### [Task requirements]
Write out the data exactly, every line included.

### [Dataset excerpt]

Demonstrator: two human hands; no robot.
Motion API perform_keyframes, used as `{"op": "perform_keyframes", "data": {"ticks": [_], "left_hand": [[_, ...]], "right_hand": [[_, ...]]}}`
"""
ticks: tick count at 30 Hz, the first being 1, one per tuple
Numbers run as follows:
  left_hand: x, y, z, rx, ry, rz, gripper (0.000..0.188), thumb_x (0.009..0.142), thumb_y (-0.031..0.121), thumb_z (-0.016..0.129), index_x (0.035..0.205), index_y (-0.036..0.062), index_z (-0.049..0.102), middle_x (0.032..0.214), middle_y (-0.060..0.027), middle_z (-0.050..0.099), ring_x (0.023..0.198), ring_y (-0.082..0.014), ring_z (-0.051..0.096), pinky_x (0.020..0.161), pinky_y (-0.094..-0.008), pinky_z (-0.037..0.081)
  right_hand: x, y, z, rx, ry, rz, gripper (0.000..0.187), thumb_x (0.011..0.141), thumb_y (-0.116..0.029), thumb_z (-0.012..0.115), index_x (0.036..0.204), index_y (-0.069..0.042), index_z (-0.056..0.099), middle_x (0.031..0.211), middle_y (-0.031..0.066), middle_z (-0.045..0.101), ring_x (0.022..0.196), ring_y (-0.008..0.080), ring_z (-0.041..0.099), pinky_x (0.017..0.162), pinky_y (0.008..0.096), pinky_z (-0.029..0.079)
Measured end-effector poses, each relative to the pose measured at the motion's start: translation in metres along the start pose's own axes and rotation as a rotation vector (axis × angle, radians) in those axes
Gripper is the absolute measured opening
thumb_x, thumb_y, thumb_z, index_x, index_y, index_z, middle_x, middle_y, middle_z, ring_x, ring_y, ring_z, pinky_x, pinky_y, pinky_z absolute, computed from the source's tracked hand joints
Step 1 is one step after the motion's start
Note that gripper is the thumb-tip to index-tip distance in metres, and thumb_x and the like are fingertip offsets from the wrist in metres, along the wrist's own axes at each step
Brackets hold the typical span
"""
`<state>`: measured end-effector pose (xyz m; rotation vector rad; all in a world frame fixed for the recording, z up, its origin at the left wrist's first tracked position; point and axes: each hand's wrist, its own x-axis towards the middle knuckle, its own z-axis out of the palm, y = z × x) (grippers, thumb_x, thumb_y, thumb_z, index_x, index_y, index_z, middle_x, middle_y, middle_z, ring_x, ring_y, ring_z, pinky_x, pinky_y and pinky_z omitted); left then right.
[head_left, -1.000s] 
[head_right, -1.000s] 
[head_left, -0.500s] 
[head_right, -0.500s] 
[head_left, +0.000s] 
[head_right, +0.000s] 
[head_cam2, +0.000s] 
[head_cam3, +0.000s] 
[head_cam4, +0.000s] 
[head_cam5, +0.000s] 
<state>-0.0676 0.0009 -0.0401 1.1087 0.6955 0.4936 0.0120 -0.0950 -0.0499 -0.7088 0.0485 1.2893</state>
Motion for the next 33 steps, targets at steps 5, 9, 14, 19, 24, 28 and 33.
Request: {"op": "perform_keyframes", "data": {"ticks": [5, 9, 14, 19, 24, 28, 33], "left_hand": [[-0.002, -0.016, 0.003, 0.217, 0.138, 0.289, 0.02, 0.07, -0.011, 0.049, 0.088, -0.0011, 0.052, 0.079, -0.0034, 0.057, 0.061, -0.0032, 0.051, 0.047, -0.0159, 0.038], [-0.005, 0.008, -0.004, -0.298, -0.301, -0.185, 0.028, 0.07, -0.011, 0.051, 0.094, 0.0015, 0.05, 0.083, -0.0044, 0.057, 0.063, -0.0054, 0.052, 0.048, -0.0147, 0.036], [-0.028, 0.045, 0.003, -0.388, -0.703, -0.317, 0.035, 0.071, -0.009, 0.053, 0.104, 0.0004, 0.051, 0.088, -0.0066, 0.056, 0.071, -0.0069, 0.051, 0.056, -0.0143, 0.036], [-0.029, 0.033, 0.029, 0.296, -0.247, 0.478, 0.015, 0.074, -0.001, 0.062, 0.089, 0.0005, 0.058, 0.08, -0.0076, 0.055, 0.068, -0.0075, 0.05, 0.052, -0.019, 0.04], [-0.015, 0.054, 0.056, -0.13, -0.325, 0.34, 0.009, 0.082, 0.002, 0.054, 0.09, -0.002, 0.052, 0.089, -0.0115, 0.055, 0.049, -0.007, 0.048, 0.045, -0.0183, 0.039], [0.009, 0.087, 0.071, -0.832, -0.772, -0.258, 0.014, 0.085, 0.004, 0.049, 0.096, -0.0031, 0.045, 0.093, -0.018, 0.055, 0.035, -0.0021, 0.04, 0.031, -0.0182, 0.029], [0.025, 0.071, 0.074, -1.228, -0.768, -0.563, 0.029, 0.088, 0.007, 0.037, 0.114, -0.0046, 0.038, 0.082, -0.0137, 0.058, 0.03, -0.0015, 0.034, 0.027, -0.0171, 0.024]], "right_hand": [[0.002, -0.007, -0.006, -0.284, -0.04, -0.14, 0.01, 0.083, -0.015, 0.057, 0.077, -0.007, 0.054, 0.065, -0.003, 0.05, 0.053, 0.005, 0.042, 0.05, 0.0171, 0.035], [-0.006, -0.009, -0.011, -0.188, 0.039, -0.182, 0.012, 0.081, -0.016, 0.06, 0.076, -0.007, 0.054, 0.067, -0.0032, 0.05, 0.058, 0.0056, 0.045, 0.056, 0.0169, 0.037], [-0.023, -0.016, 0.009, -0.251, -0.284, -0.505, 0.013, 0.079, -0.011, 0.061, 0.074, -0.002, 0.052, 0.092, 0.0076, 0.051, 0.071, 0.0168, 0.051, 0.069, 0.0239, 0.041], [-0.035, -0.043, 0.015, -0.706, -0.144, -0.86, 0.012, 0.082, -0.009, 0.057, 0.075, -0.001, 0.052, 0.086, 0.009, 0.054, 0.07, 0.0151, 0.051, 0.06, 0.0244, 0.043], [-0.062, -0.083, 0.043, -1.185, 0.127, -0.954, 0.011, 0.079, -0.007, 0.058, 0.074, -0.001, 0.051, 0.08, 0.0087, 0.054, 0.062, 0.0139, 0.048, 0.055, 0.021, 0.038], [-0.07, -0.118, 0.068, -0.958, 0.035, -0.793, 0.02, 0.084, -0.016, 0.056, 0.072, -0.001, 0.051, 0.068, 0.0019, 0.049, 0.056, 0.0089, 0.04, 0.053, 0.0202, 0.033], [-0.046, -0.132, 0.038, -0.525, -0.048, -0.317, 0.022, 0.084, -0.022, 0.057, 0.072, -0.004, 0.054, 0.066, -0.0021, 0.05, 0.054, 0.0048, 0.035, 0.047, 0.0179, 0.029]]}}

### [Exercise result]
Demonstrator: two human hands; no robot.
Motion API perform_keyframes, used as `{"op": "perform_keyframes", "data": {"ticks": [_], "left_hand": [[_, ...]], "right_hand": [[_, ...]]}}`
"""
ticks: tick count at 30 Hz, the first being 1, one per tuple
Numbers run as follows:
  left_hand: x, y, z, rx, ry, rz, gripper (0.000..0.188), thumb_x (0.009..0.142), thumb_y (-0.031..0.121), thumb_z (-0.016..0.129), index_x (0.035..0.205), index_y (-0.036..0.062), index_z (-0.049..0.102), middle_x (0.032..0.214), middle_y (-0.060..0.027), middle_z (-0.050..0.099), ring_x (0.023..0.198), ring_y (-0.082..0.014), ring_z (-0.051..0.096), pinky_x (0.020..0.161), pinky_y (-0.094..-0.008), pinky_z (-0.037..0.081)
  right_hand: x, y, z, rx, ry, rz, gripper (0.000..0.187), thumb_x (0.011..0.141), thumb_y (-0.116..0.029), thumb_z (-0.012..0.115), index_x (0.036..0.204), index_y (-0.069..0.042), index_z (-0.056..0.099), middle_x (0.031..0.211), middle_y (-0.031..0.066), middle_z (-0.045..0.101), ring_x (0.022..0.196), ring_y (-0.008..0.080), ring_z (-0.041..0.099), pinky_x (0.017..0.162), pinky_y (0.008..0.096), pinky_z (-0.029..0.079)
Measured end-effector poses, each relative to the pose measured at the motion's start: translation in metres along the start pose's own axes and rotation as a rotation vector (axis × angle, radians) in those axes
Gripper is the absolute measured opening
thumb_x, thumb_y, thumb_z, index_x, index_y, index_z, middle_x, middle_y, middle_z, ring_x, ring_y, ring_z, pinky_x, pinky_y, pinky_z absolute, computed from the source's tracked hand joints
Step 1 is one step after the motion's start
Note that gripper is the thumb-tip to index-tip distance in metres, and thumb_x and the like are fingertip offsets from the wrist in metres, along the wrist's own axes at each step
Brackets hold the typical span
"""
`<state>`: measured end-effector pose (xyz m; rotation vector rad; all in a world frame fixed for the recording, z up, its origin at the left wrist's first tracked position; point and axes: each hand's wrist, its own x-axis towards the middle knuckle, its own z-axis out of the palm, y = z × x) (grippers, thumb_x, thumb_y, thumb_z, index_x, index_y, index_z, middle_x, middle_y, middle_z, ring_x, ring_y, ring_z, pinky_x, pinky_y and pinky_z omitted); left then right.
[head_left, -1.000s] 
[head_right, -1.000s] 
[head_left, -0.500s] 
[head_right, -0.500s] 
[head_left, +0.000s] 
[head_right, +0.000s] 
[head_cam2, +0.000s] 
[head_cam3, +0.000s] 
[head_cam4, +0.000s] 
[head_cam5, +0.000s] 
<state>-0.0676 0.0009 -0.0401 1.1087 0.6955 0.4936 0.0120 -0.0950 -0.0499 -0.7088 0.0485 1.2893</state>
Motion for the next 33 steps, targets at steps 5, 9, 14, 19, 24, 28 and 33.
Request: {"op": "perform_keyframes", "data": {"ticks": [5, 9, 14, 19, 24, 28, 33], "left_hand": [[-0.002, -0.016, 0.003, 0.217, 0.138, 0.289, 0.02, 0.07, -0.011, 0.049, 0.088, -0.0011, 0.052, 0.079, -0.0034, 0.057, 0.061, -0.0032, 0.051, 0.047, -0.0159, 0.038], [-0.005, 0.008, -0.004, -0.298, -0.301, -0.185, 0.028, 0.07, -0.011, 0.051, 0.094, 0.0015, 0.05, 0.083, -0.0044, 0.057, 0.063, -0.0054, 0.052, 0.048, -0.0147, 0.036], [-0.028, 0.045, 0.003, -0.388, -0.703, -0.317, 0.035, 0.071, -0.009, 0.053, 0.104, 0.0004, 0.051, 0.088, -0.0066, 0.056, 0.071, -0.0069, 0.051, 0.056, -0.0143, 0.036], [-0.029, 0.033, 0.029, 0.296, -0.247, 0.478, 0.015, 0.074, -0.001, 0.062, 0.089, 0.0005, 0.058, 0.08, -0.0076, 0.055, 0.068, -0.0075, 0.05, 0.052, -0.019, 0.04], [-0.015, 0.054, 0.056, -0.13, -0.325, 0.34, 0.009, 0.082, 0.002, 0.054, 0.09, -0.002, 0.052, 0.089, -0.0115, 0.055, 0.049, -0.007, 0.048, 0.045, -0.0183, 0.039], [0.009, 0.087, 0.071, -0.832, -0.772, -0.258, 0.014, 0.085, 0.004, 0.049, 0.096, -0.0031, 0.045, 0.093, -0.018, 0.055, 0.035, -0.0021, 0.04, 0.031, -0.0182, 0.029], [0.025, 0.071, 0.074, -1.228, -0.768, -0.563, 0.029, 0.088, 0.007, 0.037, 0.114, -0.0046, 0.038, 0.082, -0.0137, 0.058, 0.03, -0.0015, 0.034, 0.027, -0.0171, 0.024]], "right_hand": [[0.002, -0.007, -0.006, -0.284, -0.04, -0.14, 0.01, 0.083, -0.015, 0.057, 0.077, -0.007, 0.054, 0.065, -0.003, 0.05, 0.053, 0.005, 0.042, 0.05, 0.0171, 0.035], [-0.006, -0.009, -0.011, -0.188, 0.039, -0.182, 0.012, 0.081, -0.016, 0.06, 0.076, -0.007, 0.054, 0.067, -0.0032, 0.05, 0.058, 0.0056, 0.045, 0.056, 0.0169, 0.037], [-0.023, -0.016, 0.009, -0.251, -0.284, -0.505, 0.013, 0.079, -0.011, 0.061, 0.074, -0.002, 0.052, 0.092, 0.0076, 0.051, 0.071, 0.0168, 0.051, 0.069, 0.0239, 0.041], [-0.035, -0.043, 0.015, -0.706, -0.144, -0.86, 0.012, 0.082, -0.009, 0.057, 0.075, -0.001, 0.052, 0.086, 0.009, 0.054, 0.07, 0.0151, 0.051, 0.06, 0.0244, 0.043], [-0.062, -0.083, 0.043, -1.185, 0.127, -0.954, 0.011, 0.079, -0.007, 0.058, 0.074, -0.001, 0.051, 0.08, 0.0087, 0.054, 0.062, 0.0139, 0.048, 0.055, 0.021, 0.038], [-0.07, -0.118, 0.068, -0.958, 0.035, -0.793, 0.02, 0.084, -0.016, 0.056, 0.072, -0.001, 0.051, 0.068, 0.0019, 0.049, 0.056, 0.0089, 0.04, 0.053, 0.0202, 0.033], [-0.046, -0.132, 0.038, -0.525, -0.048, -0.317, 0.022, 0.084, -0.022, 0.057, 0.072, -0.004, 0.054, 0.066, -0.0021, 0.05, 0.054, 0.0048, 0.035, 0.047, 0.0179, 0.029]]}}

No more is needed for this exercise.